En première partie, invité par Chuck Ragan himself, Ravi. Le groupe caennais a ses fans. En général, ce sont les mêmes que ceux de Hot Water Music. Donc, la présence de Ravi en ouverture de la soirée était une chose évidente, pour ne pas dire logique. Sa demi-heure fut rondement mené, enchaînant au pied levé titres de son album et ceux de son excellent nouveau EP "Masses", avec en clou du spectacle, la reprise de Rumbleseat "Cursing Concrete" avec Chuck Ragan en invité surprise… Encore que…surprise, surprise… on s'y attendait un peu à vrai dire. Qu'importe. Cela terminait un set parfait. Et démarrait une belle soirée.

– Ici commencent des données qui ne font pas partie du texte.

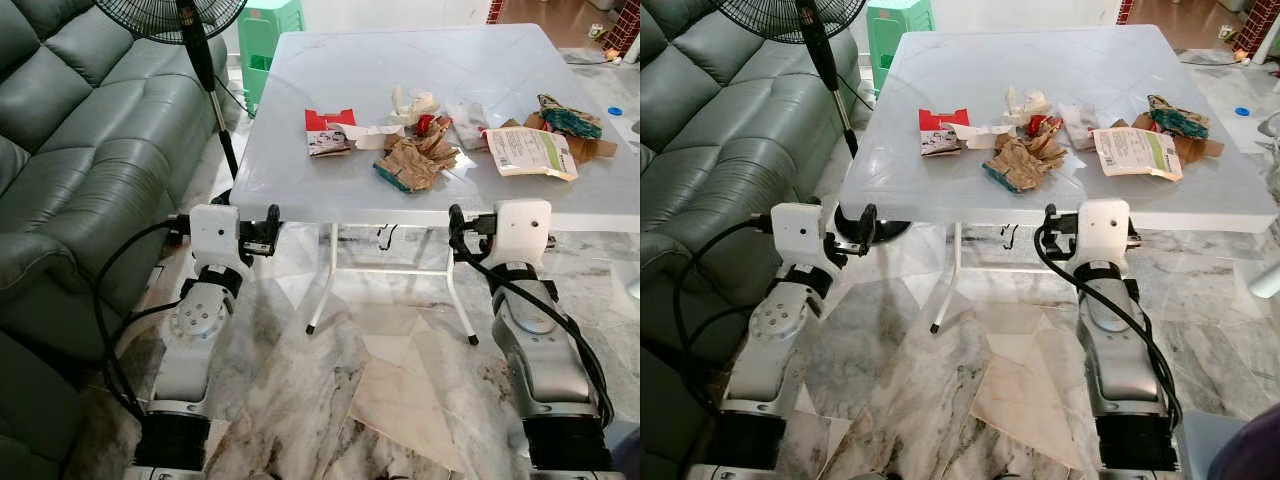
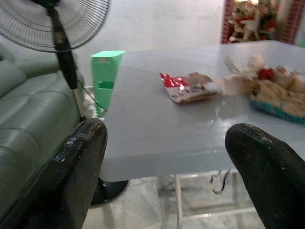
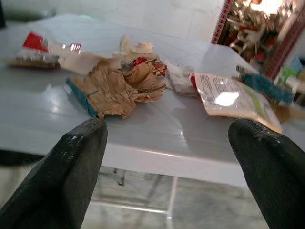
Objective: Picking trash to rubbish bin
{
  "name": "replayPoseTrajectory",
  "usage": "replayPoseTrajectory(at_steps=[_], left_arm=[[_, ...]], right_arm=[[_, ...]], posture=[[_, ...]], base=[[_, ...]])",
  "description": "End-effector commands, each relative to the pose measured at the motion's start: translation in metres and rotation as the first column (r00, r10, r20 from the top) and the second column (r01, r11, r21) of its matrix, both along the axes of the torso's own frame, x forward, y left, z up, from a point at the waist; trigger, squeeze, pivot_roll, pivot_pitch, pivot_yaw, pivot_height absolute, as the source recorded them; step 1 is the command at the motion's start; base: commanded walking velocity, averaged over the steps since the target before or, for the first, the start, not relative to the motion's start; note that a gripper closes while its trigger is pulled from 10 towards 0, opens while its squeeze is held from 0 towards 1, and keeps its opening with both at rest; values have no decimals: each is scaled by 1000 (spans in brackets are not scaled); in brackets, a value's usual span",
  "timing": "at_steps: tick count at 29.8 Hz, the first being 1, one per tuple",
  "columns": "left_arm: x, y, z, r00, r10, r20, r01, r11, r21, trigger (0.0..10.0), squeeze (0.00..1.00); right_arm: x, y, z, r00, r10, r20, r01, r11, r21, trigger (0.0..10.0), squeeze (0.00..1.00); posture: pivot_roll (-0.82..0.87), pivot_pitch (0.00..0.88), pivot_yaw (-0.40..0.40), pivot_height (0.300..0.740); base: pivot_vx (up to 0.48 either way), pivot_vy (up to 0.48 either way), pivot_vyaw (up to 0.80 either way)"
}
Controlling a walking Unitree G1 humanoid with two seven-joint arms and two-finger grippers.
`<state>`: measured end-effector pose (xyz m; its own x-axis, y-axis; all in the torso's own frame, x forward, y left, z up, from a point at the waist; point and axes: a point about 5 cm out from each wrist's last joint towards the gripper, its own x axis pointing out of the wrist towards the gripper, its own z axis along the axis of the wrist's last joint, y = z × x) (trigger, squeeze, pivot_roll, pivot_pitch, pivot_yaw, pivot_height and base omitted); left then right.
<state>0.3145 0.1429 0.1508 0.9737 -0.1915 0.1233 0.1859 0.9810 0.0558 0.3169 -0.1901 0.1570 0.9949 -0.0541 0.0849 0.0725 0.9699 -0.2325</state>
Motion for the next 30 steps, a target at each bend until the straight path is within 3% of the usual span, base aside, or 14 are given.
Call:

Freygolo envahit ensuite la scène de la Maroquinerie. Envahit… le mot en juste. Le gang sudiste, fort de ses six éléments survoltés et athlétiques, vont tenter de convaincre les gens avec leur punk rock cuivré. Pari difficile vu que les fans du "Gainesville sound" n'aiment, en général, guère les cuivres et le ska. Sauf peut-être celui de Less Than Jake. Mais je m'égare. Freygolo reste néanmoins une formation hyper dynamique sur scène, évoluant plus souvent dans le registre du punk rock mélodique des 90's que du ska-punk (ou skacore) fort connoté. Le groupe est d'ailleurs très pertinent avec ses trois chanteurs qui échangent leur place de lead ou de choristes. Comme pour Ravi, il n'aura qu'une demi-heure pour faire ses preuves. A les voir transpirer à grosses gouttes, on peut dire qu'ils ont tout donné. Pour ça, on les applaudit.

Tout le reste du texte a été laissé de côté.